If a line in the material below has the word "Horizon", copy it.

── Given entries ──

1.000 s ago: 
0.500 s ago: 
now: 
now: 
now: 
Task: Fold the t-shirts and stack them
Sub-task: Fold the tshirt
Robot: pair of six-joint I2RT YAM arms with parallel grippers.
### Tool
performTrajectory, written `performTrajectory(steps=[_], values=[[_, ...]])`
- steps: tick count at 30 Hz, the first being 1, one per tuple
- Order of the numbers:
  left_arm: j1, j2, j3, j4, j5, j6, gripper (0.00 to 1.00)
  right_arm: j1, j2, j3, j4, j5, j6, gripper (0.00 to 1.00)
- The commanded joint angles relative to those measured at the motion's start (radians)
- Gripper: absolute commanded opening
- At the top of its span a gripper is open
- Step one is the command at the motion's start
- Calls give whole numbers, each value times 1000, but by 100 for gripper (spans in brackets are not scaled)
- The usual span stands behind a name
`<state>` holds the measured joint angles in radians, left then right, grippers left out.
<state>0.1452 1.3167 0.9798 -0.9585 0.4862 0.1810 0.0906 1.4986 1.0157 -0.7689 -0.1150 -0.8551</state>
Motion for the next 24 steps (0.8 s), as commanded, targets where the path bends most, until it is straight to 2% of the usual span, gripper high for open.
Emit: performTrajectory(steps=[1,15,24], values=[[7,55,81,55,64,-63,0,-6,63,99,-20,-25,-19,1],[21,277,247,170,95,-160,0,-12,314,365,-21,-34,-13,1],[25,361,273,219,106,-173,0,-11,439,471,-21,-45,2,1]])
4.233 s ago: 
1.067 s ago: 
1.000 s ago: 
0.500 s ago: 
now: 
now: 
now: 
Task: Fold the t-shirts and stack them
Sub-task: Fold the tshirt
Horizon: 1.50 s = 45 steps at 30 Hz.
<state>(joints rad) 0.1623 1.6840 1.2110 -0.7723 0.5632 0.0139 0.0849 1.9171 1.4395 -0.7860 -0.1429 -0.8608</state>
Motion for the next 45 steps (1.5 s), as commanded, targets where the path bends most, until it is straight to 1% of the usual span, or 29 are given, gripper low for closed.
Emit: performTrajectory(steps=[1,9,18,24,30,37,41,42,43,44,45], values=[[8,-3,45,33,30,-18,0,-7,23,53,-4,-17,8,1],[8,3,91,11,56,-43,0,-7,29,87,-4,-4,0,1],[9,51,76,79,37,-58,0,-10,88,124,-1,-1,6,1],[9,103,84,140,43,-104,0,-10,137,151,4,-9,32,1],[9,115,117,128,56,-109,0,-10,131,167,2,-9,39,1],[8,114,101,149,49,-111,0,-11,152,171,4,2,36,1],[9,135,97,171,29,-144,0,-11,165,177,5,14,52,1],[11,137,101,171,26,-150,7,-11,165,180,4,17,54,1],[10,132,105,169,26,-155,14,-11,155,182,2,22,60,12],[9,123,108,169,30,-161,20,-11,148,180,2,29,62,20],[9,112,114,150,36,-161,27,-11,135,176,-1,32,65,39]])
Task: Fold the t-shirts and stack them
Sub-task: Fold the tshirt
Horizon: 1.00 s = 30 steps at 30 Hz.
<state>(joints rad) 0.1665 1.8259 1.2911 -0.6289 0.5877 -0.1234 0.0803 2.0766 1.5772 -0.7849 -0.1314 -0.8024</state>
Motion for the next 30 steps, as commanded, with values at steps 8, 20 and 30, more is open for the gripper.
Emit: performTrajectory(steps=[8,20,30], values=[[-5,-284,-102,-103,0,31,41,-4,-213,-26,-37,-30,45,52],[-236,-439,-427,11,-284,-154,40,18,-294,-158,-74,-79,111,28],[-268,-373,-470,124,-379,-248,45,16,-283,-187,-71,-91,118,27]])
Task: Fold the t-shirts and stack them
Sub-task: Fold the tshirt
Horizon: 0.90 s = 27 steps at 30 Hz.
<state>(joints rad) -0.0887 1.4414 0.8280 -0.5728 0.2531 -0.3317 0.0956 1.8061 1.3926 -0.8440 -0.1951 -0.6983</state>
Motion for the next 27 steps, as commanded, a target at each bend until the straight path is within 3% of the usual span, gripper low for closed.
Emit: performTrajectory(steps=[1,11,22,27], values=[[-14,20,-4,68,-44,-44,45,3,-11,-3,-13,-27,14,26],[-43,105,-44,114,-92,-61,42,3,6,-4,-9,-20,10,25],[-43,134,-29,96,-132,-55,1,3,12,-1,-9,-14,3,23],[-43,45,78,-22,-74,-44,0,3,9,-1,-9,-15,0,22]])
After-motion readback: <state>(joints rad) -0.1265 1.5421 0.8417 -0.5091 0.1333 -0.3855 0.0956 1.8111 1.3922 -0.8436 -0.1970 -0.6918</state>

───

-- Answer to this task --
Horizon: 1.50 s = 45 steps at 30 Hz.
Horizon: 1.00 s = 30 steps at 30 Hz.
Horizon: 0.90 s = 27 steps at 30 Hz.

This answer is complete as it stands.